What lines in the records below hold the string "camera"? Please show them.

### Entries shown ###

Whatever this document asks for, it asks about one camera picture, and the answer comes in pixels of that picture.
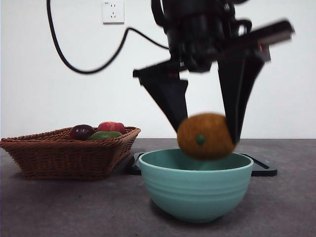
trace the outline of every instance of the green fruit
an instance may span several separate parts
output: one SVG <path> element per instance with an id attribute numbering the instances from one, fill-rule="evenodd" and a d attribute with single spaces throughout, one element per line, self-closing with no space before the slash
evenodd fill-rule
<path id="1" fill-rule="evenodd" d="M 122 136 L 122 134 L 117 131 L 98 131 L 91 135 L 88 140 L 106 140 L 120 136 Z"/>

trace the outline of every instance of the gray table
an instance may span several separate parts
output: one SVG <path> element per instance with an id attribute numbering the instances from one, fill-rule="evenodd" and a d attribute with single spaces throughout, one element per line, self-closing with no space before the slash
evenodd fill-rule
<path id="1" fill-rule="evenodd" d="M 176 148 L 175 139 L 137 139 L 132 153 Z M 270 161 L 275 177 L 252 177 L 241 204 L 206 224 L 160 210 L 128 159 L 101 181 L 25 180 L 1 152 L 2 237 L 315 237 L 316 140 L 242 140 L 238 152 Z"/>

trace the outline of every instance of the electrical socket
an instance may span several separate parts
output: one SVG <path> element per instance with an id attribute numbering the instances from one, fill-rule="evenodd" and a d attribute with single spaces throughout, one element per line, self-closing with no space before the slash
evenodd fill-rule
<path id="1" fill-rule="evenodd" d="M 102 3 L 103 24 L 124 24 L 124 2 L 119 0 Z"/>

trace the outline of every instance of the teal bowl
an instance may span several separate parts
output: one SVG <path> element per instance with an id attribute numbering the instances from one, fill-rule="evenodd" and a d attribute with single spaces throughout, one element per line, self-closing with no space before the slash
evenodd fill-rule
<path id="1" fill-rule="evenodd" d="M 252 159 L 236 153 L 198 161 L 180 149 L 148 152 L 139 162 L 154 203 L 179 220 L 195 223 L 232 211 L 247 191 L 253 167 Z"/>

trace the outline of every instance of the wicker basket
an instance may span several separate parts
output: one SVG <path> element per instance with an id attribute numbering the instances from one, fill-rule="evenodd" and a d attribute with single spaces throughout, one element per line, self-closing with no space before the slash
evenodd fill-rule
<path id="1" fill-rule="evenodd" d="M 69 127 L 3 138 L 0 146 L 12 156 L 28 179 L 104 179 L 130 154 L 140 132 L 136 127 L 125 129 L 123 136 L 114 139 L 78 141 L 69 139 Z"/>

###
### Entries shown ###

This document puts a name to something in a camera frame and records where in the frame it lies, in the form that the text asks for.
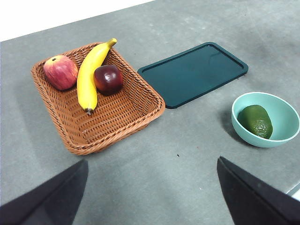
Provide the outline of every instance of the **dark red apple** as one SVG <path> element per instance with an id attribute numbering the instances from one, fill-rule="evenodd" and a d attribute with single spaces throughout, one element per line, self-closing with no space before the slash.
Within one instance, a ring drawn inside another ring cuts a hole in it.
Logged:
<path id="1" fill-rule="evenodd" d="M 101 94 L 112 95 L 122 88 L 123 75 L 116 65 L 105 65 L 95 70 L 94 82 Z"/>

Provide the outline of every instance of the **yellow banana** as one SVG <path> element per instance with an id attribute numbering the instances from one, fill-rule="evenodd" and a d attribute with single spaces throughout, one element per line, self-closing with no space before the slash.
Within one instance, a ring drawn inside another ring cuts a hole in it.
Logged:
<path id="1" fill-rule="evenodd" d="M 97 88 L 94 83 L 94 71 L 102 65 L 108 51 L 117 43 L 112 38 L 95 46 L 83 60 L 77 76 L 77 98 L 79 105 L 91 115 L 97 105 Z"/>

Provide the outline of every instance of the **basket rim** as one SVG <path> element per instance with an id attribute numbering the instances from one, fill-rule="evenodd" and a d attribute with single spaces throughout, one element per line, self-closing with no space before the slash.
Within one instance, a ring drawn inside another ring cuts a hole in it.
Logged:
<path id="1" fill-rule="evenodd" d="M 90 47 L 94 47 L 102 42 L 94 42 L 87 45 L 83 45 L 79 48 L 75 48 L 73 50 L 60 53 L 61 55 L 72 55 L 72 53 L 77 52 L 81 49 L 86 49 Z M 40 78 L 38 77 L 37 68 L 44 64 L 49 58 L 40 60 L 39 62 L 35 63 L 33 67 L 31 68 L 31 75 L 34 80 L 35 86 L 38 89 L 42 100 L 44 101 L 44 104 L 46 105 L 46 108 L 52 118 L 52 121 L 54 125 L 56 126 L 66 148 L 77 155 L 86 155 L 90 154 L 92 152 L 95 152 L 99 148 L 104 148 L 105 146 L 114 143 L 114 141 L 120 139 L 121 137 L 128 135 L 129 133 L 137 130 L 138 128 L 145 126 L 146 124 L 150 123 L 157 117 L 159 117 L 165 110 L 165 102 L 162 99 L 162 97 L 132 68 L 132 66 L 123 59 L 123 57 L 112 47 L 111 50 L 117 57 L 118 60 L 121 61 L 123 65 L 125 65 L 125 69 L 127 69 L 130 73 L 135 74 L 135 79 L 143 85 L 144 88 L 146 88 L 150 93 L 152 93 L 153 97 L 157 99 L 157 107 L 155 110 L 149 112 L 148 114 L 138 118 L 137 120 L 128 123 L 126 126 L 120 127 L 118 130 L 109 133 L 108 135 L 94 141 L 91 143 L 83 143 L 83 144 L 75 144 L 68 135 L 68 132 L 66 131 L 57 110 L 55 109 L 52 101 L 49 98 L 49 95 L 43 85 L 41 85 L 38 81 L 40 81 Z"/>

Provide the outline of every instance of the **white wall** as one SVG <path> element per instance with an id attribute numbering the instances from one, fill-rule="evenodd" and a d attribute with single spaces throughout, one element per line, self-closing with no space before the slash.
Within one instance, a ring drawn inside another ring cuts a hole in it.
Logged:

###

• Your solution:
Whatever this document asks for, it asks about one camera picture, and the answer comes in pixels of that picture.
This document puts a name to something in a camera frame and records where in the frame it lies, in the form that the text asks for.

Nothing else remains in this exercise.